What you are asked to do —
Exactly as written, return all the data, leaving its pictures behind.

Information supplied —
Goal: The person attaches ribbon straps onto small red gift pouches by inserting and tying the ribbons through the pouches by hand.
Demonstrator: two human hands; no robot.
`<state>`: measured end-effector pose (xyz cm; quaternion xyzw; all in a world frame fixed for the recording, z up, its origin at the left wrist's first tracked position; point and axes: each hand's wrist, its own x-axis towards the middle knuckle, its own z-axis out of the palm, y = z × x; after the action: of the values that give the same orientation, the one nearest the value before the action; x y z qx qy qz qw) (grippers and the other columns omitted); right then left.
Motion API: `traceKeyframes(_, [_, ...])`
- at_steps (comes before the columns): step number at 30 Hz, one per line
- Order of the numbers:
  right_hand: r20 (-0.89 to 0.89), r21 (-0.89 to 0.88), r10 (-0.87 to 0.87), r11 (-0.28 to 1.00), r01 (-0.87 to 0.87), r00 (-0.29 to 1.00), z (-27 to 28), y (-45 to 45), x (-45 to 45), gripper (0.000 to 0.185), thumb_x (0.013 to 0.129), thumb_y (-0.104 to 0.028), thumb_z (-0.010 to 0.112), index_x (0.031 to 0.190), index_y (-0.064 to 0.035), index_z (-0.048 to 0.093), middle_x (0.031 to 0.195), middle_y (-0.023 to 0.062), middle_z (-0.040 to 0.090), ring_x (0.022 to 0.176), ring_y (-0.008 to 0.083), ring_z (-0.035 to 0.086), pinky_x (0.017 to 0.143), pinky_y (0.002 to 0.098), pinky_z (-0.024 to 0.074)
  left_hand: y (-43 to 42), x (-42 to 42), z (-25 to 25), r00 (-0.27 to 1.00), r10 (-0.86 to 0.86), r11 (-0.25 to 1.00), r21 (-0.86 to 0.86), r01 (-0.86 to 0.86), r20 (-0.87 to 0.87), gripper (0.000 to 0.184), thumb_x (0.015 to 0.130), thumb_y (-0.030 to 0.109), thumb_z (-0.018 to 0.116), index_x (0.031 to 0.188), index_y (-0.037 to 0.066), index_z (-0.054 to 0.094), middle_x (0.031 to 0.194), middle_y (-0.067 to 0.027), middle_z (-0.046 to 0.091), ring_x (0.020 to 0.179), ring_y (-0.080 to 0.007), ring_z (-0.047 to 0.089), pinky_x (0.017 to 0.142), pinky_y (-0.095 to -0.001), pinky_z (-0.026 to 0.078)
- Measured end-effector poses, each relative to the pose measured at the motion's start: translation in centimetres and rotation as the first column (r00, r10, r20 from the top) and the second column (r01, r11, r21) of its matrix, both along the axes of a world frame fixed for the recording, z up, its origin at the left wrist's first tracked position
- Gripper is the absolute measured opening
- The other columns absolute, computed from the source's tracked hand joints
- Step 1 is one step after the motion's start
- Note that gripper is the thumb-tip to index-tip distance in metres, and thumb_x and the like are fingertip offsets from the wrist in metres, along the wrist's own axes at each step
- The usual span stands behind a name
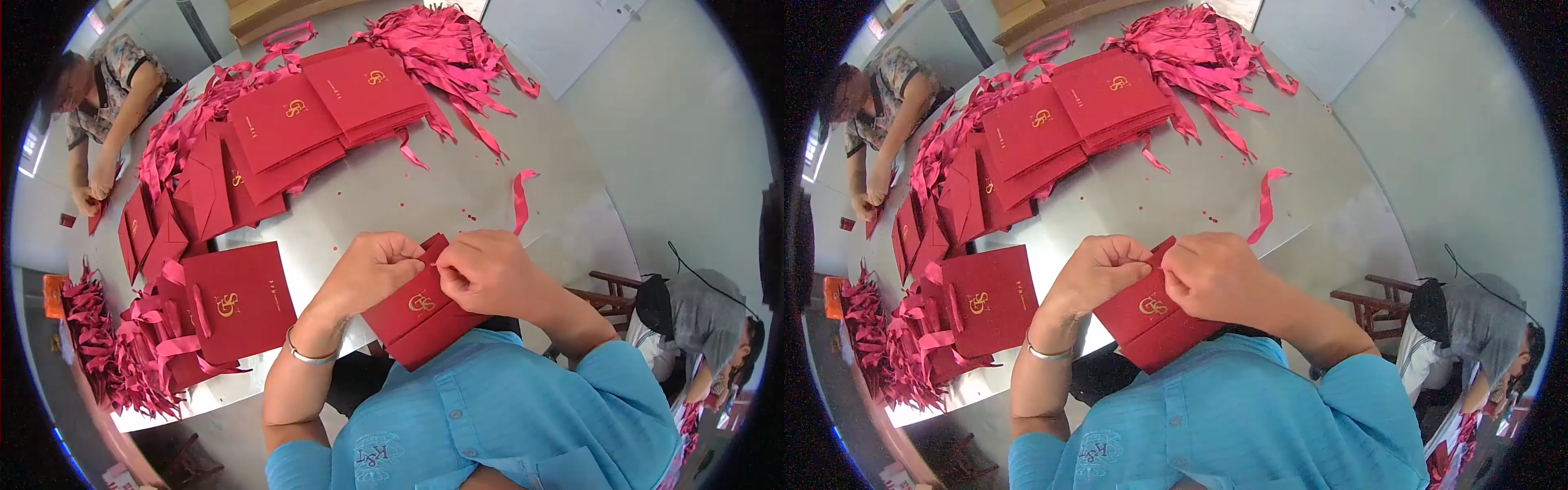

Output of the task —
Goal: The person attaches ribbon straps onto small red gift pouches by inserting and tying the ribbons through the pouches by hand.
Demonstrator: two human hands; no robot.
`<state>`: measured end-effector pose (xyz cm; quaternion xyzw; all in a world frame fixed for the recording, z up, its origin at the left wrist's first tracked position; point and axes: each hand's wrist, its own x-axis towards the middle knuckle, its own z-axis out of the palm, y = z × x; after the action: of the values that give the same orientation, the one nearest the value before the action; x y z qx qy qz qw) (grippers and the other columns omitted); right then left.
Motion API: `traceKeyframes(_, [_, ...])`
- at_steps (comes before the columns): step number at 30 Hz, one per line
- Order of the numbers:
  right_hand: r20 (-0.89 to 0.89), r21 (-0.89 to 0.88), r10 (-0.87 to 0.87), r11 (-0.28 to 1.00), r01 (-0.87 to 0.87), r00 (-0.29 to 1.00), z (-27 to 28), y (-45 to 45), x (-45 to 45), gripper (0.000 to 0.185), thumb_x (0.013 to 0.129), thumb_y (-0.104 to 0.028), thumb_z (-0.010 to 0.112), index_x (0.031 to 0.190), index_y (-0.064 to 0.035), index_z (-0.048 to 0.093), middle_x (0.031 to 0.195), middle_y (-0.023 to 0.062), middle_z (-0.040 to 0.090), ring_x (0.022 to 0.176), ring_y (-0.008 to 0.083), ring_z (-0.035 to 0.086), pinky_x (0.017 to 0.143), pinky_y (0.002 to 0.098), pinky_z (-0.024 to 0.074)
  left_hand: y (-43 to 42), x (-42 to 42), z (-25 to 25), r00 (-0.27 to 1.00), r10 (-0.86 to 0.86), r11 (-0.25 to 1.00), r21 (-0.86 to 0.86), r01 (-0.86 to 0.86), r20 (-0.87 to 0.87), gripper (0.000 to 0.184), thumb_x (0.015 to 0.130), thumb_y (-0.030 to 0.109), thumb_z (-0.018 to 0.116), index_x (0.031 to 0.188), index_y (-0.037 to 0.066), index_z (-0.054 to 0.094), middle_x (0.031 to 0.194), middle_y (-0.067 to 0.027), middle_z (-0.046 to 0.091), ring_x (0.020 to 0.179), ring_y (-0.080 to 0.007), ring_z (-0.047 to 0.089), pinky_x (0.017 to 0.142), pinky_y (-0.095 to -0.001), pinky_z (-0.026 to 0.078)
- Measured end-effector poses, each relative to the pose measured at the motion's start: translation in centimetres and rotation as the first column (r00, r10, r20 from the top) and the second column (r01, r11, r21) of its matrix, both along the axes of a world frame fixed for the recording, z up, its origin at the left wrist's first tracked position
- Gripper is the absolute measured opening
- The other columns absolute, computed from the source's tracked hand joints
- Step 1 is one step after the motion's start
- Note that gripper is the thumb-tip to index-tip distance in metres, and thumb_x and the like are fingertip offsets from the wrist in metres, along the wrist's own axes at each step
- The usual span stands behind a name

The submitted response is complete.